Only the lines that hold "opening" should be in the answer, each copied from the data below.

▽

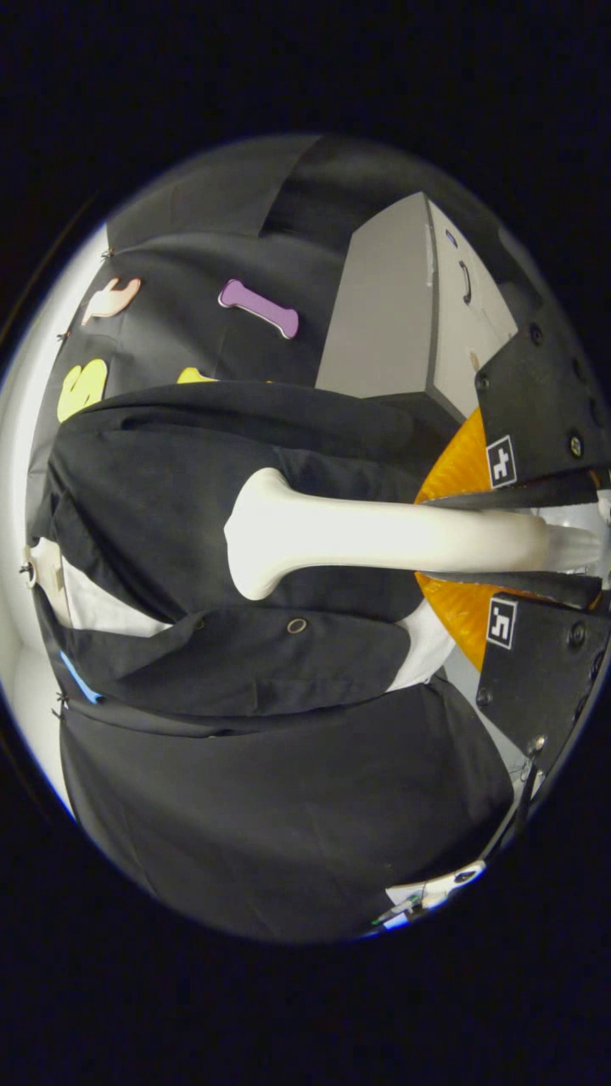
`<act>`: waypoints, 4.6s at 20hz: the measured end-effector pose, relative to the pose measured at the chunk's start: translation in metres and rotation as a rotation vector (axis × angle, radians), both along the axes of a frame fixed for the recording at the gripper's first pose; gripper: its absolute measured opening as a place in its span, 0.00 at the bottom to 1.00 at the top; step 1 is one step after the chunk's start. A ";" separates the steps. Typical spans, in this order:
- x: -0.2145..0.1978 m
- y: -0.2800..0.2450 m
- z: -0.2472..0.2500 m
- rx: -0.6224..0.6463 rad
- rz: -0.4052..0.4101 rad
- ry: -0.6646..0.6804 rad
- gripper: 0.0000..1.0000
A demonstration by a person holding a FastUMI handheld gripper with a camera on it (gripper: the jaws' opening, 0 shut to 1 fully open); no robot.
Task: Iron the clothes twice with a garment steamer, once on the left side and once on the right side.
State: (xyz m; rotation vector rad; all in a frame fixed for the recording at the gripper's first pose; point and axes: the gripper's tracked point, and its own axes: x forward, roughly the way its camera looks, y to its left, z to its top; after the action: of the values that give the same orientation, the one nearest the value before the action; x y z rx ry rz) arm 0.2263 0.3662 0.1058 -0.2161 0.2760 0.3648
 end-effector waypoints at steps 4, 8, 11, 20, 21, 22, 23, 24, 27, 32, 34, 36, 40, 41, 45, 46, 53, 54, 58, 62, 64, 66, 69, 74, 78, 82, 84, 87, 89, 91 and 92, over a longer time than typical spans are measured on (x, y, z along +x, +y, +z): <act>-0.003 -0.004 -0.020 -0.010 -0.001 0.030 0.33; -0.006 0.000 -0.044 -0.019 0.007 0.053 0.33; -0.006 0.000 -0.055 -0.031 0.008 0.080 0.33; -0.015 -0.002 -0.111 -0.039 0.010 0.191 0.33; -0.015 -0.001 -0.112 -0.037 0.010 0.197 0.33; -0.017 -0.001 -0.111 -0.029 0.012 0.199 0.33; -0.018 -0.001 -0.109 -0.021 0.014 0.193 0.33; -0.020 0.000 -0.104 -0.013 0.015 0.184 0.33; -0.030 0.003 -0.078 0.016 0.020 0.145 0.33; -0.057 0.017 -0.011 0.091 0.047 0.027 0.33; -0.070 0.028 0.019 0.108 0.071 -0.029 0.33; -0.083 0.043 0.049 0.137 0.103 -0.078 0.33; -0.102 0.078 0.103 0.168 0.160 -0.184 0.33; -0.107 0.090 0.115 0.172 0.180 -0.202 0.33; -0.119 0.132 0.154 0.192 0.241 -0.262 0.33; -0.121 0.143 0.163 0.192 0.252 -0.276 0.33; -0.096 0.205 0.192 0.170 0.286 -0.302 0.33; -0.091 0.211 0.192 0.167 0.283 -0.301 0.33; -0.068 0.233 0.194 0.138 0.280 -0.304 0.33; -0.045 0.238 0.186 0.117 0.263 -0.281 0.34; -0.038 0.235 0.176 0.105 0.258 -0.261 0.33; -0.034 0.232 0.169 0.100 0.252 -0.245 0.33; -0.033 0.227 0.160 0.083 0.253 -0.239 0.33; -0.033 0.216 0.139 0.067 0.248 -0.198 0.33; -0.035 0.207 0.122 0.059 0.241 -0.166 0.33; -0.038 0.198 0.104 0.040 0.236 -0.141 0.33; -0.038 0.193 0.094 0.032 0.231 -0.124 0.33; -0.039 0.187 0.080 0.017 0.227 -0.103 0.33; -0.040 0.183 0.070 0.013 0.228 -0.087 0.33; -0.039 0.178 0.061 0.008 0.222 -0.070 0.34; -0.039 0.176 0.057 0.005 0.219 -0.063 0.33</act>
State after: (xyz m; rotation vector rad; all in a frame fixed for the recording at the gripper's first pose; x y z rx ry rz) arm 0.1871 0.5426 0.1628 -0.2533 0.1891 0.5747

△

SOLUTION TO THIS EXERCISE:
`<act>`: waypoints, 4.6s at 20hz: the measured end-effector pose, relative to the pose measured at the chunk's start: translation in metres and rotation as a rotation vector (axis × angle, radians), both along the axes of a frame fixed for the recording at the gripper's first pose; gripper: its absolute measured opening as a place in its span, 0.00 at the bottom to 1.00 at the top; step 1 is one step after the chunk's start. A ";" separates the steps. Typical spans, in this order:
A demonstration by a person holding a FastUMI handheld gripper with a camera on it (gripper: the jaws' opening, 0 shut to 1 fully open); no robot.

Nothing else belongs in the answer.